On 15 September Human Nature performed the Australian National Anthem at the opening ceremonies of the 2000 Summer Olympics with singer Julie Anthony and musician James Morrison. In November they made a guest appearance on the Australian TV soap opera, Neighbours, where they sang "He Don't Love You" at Erinsborough High's debutante ball, and "Wishes" a cappella at the ball's after party.

On 16 November 2001 Human Nature released their first greatest hits album, Here & Now: The Best of Human Nature, featuring 17 tracks, three of which had not been on previous albums. It reached No. 11 on the ARIA Albums Chart. Their single, "Always Be With You", peaked in the top 30. Its related music video featured a comic character, Guido Hatzis. At the ARIA Music Awards of 2001 "He Don't Love You" was nominated for Highest Selling Single and Best Video (directed by Mark Hartley).

From August 2002 to early 2003 Allen portrayed the Emcee in a production of the musical, Cabaret. He used temporary tattoos and dyed black hair; in a stark contrast to the "clean-cut" image associated with the group. Jo Roberts of The Age described how "he prowls around the stage like a wild animal on heat; muscular, handsome and lascivious with dyed black hair, tattoos and androgynous, wet, red lips. He's an eye magnet, whether centre stage or lurking in the shadows with an expression of wicked intent." Allen won a Helpmann Award for his performance. For the duration of the musical play's run Human Nature were in hiatus. On 25 June 2003 the group sang the national anthem at Game 2 of the Rugby League State of Origin match at Stadium Australia.

===Walk the Tightrope, Motown cover albums (2004–2007)===
Human Nature released their fourth studio album, Walk the Tightrope, on 26 April 2004, which reached No. 12. Andrew explained, "With this record, we wanted to take a bit of a chance, do things we haven't done before.
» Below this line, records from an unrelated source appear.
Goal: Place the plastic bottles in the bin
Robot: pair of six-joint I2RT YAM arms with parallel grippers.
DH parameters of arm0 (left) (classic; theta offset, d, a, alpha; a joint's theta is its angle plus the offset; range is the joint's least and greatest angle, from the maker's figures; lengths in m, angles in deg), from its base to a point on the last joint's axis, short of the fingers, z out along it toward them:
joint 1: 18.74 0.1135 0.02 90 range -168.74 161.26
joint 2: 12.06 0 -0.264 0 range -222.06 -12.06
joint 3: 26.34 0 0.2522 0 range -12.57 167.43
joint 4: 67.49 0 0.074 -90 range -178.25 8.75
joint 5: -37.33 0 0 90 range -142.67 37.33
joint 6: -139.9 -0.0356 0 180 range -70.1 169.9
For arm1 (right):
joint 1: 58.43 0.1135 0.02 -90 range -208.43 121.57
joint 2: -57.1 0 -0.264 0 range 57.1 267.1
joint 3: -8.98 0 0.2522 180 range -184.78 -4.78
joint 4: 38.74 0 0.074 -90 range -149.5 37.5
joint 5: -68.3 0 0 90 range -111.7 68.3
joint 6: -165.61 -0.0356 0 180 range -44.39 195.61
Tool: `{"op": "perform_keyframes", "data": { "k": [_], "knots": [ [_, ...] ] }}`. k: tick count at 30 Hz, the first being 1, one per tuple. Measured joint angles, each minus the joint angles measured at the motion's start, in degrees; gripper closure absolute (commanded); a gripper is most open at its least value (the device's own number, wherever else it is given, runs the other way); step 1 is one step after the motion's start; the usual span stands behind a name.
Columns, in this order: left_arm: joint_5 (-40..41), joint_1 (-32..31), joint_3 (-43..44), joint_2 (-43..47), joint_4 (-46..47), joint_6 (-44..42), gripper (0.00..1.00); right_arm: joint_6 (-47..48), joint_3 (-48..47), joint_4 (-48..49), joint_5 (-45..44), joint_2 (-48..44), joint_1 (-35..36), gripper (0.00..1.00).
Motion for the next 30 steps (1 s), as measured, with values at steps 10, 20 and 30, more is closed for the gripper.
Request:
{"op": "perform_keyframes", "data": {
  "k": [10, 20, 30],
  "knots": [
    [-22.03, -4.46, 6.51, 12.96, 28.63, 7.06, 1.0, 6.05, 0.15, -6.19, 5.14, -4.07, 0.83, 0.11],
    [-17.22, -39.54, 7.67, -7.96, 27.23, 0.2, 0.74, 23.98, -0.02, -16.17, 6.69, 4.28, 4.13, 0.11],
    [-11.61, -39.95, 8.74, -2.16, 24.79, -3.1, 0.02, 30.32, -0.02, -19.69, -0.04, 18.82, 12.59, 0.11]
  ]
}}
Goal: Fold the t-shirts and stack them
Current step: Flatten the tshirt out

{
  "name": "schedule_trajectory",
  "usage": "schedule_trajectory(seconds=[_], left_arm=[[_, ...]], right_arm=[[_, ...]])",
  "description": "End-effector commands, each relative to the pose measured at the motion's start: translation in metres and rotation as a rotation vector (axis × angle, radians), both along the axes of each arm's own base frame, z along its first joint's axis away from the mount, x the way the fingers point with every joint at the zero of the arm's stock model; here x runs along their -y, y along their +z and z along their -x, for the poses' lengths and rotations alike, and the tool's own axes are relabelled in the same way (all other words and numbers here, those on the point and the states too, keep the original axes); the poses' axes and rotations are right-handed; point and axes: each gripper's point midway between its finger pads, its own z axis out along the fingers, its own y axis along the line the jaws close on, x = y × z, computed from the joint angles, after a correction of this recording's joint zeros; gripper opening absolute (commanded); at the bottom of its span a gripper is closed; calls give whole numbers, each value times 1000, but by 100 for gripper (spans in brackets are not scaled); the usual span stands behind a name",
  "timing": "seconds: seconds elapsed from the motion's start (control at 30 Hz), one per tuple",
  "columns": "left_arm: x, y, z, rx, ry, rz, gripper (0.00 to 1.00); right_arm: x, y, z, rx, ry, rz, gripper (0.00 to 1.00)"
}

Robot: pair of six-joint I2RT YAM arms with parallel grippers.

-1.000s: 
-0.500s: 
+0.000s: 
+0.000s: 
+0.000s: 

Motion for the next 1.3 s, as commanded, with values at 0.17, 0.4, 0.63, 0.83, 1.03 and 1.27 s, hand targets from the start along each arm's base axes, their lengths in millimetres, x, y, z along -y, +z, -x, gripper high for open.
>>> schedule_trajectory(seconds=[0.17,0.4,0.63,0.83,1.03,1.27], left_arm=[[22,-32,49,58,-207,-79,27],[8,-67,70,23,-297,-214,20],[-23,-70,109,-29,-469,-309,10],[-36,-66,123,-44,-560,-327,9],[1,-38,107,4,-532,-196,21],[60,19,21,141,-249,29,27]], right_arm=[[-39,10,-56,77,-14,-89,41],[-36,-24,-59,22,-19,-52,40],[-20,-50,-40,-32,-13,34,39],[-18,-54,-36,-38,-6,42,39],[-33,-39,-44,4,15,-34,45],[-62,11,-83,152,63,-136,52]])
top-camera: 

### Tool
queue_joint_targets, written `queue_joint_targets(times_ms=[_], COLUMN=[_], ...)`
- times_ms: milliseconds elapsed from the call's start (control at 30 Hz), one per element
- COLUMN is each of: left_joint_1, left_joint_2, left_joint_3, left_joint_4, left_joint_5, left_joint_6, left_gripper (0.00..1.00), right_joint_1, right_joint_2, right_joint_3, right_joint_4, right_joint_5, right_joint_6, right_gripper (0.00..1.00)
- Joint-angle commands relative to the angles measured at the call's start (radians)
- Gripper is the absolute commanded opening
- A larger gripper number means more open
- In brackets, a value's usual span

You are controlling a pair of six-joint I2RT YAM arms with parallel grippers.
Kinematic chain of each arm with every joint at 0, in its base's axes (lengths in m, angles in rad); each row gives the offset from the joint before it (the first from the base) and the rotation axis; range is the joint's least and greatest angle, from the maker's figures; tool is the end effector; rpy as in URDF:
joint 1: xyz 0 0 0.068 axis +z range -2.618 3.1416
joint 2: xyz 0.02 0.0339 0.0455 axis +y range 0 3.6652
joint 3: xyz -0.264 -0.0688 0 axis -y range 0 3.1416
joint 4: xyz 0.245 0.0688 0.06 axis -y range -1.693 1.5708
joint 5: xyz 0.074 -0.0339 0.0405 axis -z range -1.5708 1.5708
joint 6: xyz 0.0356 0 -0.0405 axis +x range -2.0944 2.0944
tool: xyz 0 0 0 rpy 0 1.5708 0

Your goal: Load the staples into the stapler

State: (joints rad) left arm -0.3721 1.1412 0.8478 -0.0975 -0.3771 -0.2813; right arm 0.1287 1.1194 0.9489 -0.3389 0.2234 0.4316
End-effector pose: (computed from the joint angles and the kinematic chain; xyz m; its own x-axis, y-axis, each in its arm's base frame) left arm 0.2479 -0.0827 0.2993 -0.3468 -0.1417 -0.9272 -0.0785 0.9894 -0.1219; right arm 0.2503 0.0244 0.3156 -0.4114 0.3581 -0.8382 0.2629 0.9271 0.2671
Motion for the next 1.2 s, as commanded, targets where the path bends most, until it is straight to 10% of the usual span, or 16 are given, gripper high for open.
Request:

Break the Human Nature mould." Cashmere felt that while it is "littered with great vocal harmonization... it's just a bummer about the songs... they haven't exactly pushed the boundaries of artistic endeavor, but they have once again laid down some magnificent vocals backed by some of the world's top production." Amazon.com's editor opined that they "have never sounded better. A blend of Bee Gees groove inspired dance floor tracks, upbeat pop numbers and gorgeous ballads."

Its first single "When You Say You Love Me", co-written by Darren Hayes (ex-Savage Garden) and Rick Nowels, is a cover version of Clay Aiken's album track. In April 2004 it reached No. 7 in Australia. The track, "Love Is Blind", was written by the Bee Gees in 1998, but it had not been previously released by any artist. The album also features a reworking of "Guilty (One in a Million)" by Barry Gibb and Barbra Streisand, and a cover of "To Be with You", a 1992 hit by glam metal band Mr. Big. "Guilty" reached the top 40.

In May 2005 Allen portrayed Kenickie in, another musical, Grease The Arena Spectacular. John Shand of The Sydney Morning Herald declared that Allen "seemed wasted" in his role.

For their fifth studio album, Reach Out: The Motown Record (7 November 2005), the group focused on Motown cover versions. AllMusic's Matt Collar found the tracks were "well-produced and reverent reworkings of the original '60s versions that should appeal to both aficionados of Motown soul and longtime Human Nature fans." Eliezer, now writing for In Music & Media, described it as "nannabait" which provided "something of a late-career revival." Burton explained their development, "We've gone through the Telling Everybody and the boy band phase – as you said – but now we're showing everyone how we got to where we are and that's by listening to this type of music. It really suits us."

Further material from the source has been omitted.